Look below for the line containing "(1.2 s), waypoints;"; from there through the line containing "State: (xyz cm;", both lines included, please set down each line exactly and nothing else.
++++++
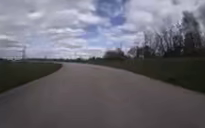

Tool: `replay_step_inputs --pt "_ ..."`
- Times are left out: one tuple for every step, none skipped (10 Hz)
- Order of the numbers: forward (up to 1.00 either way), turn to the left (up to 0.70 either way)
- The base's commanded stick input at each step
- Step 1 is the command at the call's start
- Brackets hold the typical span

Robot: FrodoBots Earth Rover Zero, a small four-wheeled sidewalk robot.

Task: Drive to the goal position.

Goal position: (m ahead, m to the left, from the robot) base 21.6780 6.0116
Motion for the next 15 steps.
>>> replay_step_inputs --pt "1.0 0.02" --pt "1.0 0.02" --pt "1.0 0.02" --pt "1.0 0.02" --pt "1.0 0.0" --pt "1.0 0.02" --pt "1.0 0.0" --pt "1.0 0.02" --pt "1.0 0.02" --pt "1.0 0.01" --pt "1.0 0.0" --pt "1.0 0.0" --pt "1.0 0.0" --pt "1.0 0.01" --pt "1.0 0.02"
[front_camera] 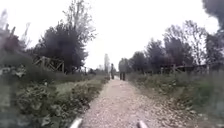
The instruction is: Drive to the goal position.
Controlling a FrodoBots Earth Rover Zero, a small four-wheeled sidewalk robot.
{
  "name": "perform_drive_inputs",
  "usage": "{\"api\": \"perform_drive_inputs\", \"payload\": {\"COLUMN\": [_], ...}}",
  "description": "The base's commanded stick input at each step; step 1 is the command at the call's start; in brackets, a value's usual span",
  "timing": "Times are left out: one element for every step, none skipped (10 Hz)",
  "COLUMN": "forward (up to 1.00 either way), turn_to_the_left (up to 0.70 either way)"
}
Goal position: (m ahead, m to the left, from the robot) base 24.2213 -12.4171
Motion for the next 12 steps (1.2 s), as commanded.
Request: {"api": "perform_drive_inputs", "payload": {"forward": [0.50,0.50,0.50,0.50,0.50,0.48,0.45,0.44,0.44,0.44,0.44,0.44], "turn_to_the_left": [0.00,0.00,0.00,0.00,0.00,0.00,0.00,0.00,0.00,0.00,0.00,0.00]}}
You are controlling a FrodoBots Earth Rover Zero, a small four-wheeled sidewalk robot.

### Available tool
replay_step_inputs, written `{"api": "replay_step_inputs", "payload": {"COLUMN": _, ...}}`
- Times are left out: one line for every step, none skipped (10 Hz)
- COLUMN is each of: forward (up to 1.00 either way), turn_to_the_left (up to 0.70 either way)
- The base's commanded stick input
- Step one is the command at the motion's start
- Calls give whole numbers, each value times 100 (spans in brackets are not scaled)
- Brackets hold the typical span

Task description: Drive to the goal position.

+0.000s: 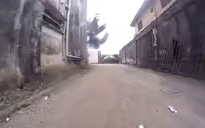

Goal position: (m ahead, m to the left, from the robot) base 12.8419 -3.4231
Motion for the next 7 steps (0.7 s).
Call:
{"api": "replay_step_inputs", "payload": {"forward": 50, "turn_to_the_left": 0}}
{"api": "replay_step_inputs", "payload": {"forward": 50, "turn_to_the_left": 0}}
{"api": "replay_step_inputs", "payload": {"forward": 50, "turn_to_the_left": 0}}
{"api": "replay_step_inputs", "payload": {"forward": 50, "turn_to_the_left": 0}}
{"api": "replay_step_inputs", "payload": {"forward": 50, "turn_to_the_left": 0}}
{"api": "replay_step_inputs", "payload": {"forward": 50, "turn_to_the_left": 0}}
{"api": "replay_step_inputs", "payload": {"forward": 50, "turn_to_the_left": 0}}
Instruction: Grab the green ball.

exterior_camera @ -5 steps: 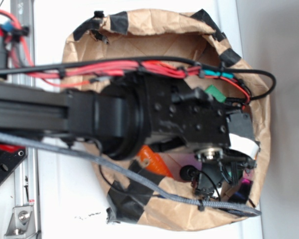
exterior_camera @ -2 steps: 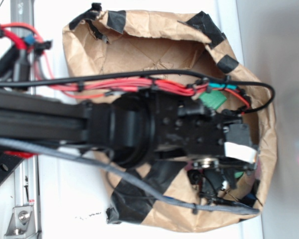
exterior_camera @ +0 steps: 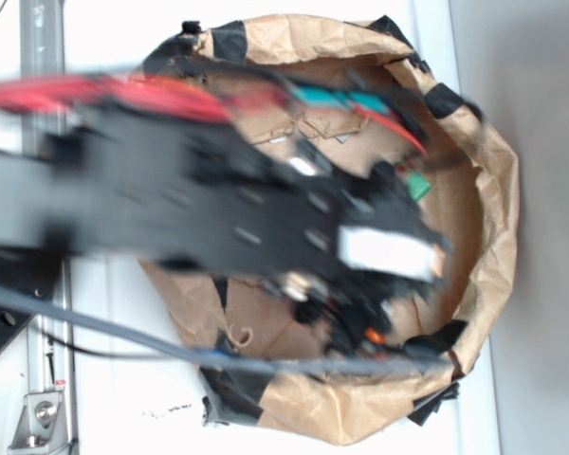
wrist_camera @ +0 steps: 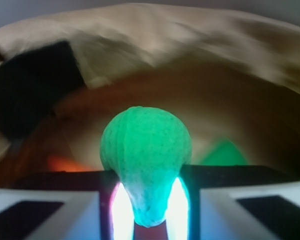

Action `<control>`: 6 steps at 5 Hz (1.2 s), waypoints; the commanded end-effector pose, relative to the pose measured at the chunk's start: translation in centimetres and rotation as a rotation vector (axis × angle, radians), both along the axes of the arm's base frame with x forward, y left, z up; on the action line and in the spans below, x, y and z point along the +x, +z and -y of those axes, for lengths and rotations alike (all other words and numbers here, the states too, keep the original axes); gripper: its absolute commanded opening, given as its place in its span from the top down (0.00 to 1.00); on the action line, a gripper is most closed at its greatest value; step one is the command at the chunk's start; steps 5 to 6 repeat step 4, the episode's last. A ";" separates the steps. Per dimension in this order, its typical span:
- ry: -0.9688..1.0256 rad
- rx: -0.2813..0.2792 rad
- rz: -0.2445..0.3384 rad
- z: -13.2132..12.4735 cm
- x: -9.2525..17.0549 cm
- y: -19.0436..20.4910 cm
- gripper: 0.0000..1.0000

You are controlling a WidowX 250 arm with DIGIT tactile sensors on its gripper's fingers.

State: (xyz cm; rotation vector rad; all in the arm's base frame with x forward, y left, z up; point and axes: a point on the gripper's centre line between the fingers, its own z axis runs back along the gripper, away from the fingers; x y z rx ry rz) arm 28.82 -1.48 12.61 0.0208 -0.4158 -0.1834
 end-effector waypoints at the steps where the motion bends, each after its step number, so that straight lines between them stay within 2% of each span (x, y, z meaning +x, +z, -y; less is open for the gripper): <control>1: 0.189 0.028 -0.143 -2.8 -4.0 7.4 1.00; 2: 0.314 0.038 -0.282 -2.9 -5.5 8.3 1.00; 3: 0.571 0.037 -0.201 -2.5 -6.7 7.7 1.00; 4: 0.614 -0.001 -0.206 -2.6 -6.8 7.3 1.00; 6: 0.614 -0.001 -0.206 -2.6 -6.8 7.3 1.00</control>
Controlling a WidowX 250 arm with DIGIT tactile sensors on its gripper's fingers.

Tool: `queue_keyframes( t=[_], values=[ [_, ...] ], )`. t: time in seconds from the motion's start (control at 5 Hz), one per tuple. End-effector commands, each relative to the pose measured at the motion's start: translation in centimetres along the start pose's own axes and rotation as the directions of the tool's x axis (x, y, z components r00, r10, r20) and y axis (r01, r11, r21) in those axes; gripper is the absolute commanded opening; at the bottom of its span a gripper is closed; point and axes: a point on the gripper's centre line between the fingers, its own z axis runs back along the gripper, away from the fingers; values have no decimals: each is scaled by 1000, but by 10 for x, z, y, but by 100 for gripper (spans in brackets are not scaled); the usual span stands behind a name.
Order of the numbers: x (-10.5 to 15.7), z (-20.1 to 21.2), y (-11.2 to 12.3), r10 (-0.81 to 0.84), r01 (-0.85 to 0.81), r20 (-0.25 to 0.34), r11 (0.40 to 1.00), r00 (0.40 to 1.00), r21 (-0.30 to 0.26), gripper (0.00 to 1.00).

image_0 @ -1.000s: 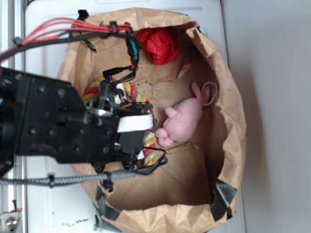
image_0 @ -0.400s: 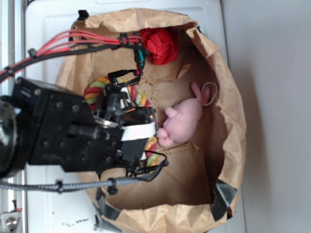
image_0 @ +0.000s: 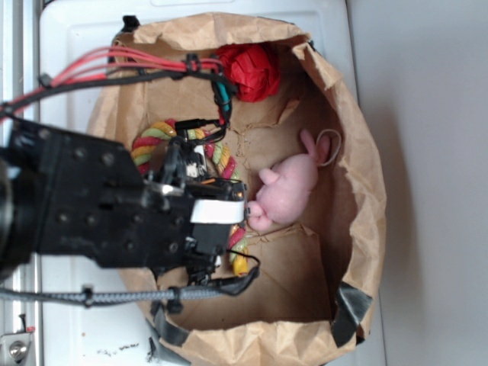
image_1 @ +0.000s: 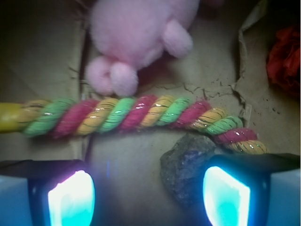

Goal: Grab the rock.

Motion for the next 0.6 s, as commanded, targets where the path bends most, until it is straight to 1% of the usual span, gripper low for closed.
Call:
queue_keyframes(
  t=[0.0, 0.2, 0.4],
  values=[
    [31, 15, 21, 40, -40, 13, 999, 999, -28, 100],
    [29, 13, 25, 32, -32, 7, 999, 999, -19, 100],
    [26, 3, 25, 22, -22, 5, 1000, 1000, 12, 100]
  ],
)
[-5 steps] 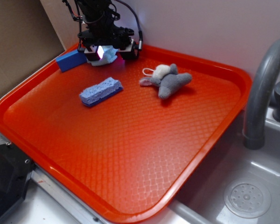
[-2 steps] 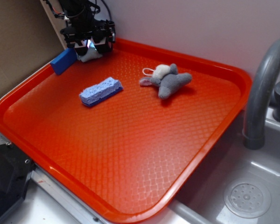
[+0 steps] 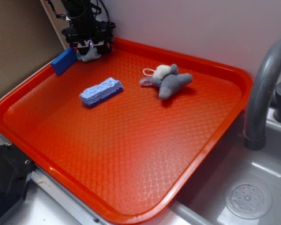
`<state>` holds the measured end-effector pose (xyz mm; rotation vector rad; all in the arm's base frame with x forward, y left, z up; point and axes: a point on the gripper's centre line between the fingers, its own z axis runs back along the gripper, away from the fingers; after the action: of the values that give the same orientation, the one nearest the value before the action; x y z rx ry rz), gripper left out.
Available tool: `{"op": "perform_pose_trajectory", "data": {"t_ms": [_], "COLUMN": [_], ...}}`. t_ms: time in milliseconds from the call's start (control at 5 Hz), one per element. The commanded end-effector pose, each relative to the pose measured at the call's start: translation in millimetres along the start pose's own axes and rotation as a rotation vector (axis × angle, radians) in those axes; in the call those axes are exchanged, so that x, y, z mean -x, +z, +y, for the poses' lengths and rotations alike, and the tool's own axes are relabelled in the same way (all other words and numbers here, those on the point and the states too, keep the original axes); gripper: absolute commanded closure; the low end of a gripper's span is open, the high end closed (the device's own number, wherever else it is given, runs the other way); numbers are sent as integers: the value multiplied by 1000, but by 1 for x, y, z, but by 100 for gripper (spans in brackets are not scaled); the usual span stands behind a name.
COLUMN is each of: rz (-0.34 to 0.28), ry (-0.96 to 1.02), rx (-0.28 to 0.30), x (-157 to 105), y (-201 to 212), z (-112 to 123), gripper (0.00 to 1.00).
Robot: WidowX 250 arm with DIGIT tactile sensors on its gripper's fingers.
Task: Grab the blue cloth.
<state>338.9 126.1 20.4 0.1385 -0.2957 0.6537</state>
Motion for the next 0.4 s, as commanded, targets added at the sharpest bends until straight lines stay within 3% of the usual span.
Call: {"op": "perform_pose_trajectory", "data": {"t_ms": [0, 200], "rz": [100, 167], "ry": [-62, -236], "rx": [23, 167], "x": [10, 51], "y": [72, 140], "z": [3, 4], "gripper": [100, 100]}}
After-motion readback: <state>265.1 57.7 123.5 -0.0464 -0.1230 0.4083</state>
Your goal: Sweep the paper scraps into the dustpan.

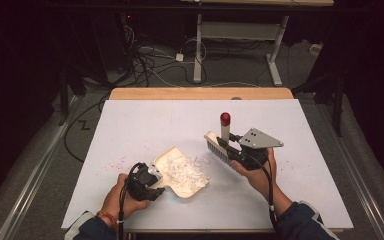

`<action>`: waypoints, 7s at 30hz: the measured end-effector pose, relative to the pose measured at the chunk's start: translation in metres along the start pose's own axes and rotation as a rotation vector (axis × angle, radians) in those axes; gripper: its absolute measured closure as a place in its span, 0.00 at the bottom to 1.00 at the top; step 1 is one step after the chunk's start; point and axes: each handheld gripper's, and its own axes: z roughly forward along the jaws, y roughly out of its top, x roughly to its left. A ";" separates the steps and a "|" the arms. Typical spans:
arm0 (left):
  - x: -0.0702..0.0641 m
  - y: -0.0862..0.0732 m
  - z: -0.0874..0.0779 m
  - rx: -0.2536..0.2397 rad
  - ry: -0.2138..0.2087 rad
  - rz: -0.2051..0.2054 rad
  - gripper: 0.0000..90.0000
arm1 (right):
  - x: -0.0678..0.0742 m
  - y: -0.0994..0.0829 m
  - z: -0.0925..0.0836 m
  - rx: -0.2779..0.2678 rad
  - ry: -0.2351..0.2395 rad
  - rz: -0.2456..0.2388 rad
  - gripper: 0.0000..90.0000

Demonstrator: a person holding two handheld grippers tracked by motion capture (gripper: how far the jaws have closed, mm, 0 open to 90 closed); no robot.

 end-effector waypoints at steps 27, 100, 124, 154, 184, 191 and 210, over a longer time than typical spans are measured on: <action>0.009 -0.001 -0.005 -0.021 -0.017 -0.045 0.70 | 0.077 0.022 0.050 -0.053 0.245 -0.008 0.79; 0.036 0.000 -0.002 0.011 -0.014 -0.076 0.70 | 0.021 0.043 0.051 -0.061 0.175 -0.019 0.79; 0.033 0.001 -0.001 0.024 0.008 -0.076 0.70 | 0.065 0.019 0.058 0.061 0.219 -0.088 0.79; 0.035 -0.007 -0.005 0.026 -0.006 -0.087 0.70 | 0.025 0.017 0.049 0.089 0.102 -0.023 0.79; 0.036 -0.011 -0.007 0.017 -0.015 -0.107 0.70 | 0.068 0.030 0.051 0.073 0.264 -0.080 0.79; 0.037 -0.011 -0.006 0.014 -0.020 -0.114 0.70 | 0.060 0.027 0.037 0.099 0.252 -0.073 0.79; 0.036 -0.012 -0.007 0.017 -0.017 -0.113 0.70 | 0.040 0.046 0.011 0.041 0.216 -0.069 0.79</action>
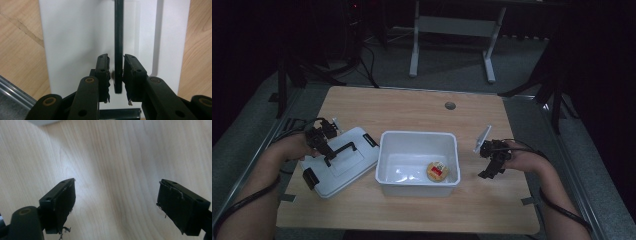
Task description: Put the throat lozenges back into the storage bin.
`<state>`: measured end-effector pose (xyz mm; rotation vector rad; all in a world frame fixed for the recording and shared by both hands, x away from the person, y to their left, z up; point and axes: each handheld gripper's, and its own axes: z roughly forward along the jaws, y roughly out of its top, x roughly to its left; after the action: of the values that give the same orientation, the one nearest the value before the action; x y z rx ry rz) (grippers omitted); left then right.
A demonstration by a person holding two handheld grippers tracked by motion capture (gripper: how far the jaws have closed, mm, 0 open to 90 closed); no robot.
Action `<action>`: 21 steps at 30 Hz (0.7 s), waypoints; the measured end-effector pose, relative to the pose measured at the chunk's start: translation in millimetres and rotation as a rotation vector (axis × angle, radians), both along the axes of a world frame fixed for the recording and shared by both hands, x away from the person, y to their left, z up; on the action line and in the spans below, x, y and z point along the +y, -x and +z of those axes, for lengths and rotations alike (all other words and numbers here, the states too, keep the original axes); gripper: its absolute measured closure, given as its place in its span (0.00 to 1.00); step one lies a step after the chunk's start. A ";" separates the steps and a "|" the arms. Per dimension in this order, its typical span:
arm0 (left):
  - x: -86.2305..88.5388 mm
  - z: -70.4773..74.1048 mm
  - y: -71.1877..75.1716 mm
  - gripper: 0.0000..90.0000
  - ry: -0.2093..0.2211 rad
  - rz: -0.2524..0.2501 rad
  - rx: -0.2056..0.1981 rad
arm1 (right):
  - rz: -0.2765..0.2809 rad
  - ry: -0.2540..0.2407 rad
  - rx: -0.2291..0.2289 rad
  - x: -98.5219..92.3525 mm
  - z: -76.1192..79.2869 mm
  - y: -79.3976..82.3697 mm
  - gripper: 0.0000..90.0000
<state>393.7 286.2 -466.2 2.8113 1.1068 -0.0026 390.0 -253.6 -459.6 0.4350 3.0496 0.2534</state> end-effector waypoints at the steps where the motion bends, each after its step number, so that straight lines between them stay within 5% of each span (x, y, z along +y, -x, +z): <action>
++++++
### RESULT OF THIS EXERCISE
Action `<control>`: 6 steps at 5 Hz (1.2 s), waypoints; the commanded end-effector pose, relative to the pose measured at the chunk's start: translation in centimetres and rotation as a rotation vector (axis × angle, radians), both along the axes of the arm's base frame with x forward, y left, z up; on the action line and in the spans below, x, y and z point along the +x, +z and -y of those axes, for lengths and rotations alike (all other words and numbers here, the states too, keep the original axes); gripper: its absolute commanded opening, given as its place in its span from the top down (0.00 to 1.00); on the action line, a gripper is most closed at its greatest value; step one is the command at the chunk's start; steps 5 to 6 repeat step 4, the episode's last. A ";" separates the steps. Per dimension in this order, its typical span:
- ry: -0.9688..1.0256 rad
- rx: -0.2813..0.2792 rad
- rz: -0.2445..0.3384 rad
- z: -13.2132..12.4735 cm
- x: -9.2525..17.0549 cm
- y: -19.0436..20.4910 cm
- gripper: 0.0000..1.0000

You are controlling a WidowX 250 arm with DIGIT tactile sensors on its gripper's fingers.

State: (xyz cm; rotation vector rad; all in the arm's base frame with x forward, y left, z up; point and axes: a point on the gripper's centre line between the fingers, its own z axis runs back along the gripper, away from the fingers; x y z rx ry rz) arm 28.82 -1.48 12.61 0.0208 -0.4158 -0.1834

What is written here forms the complete answer.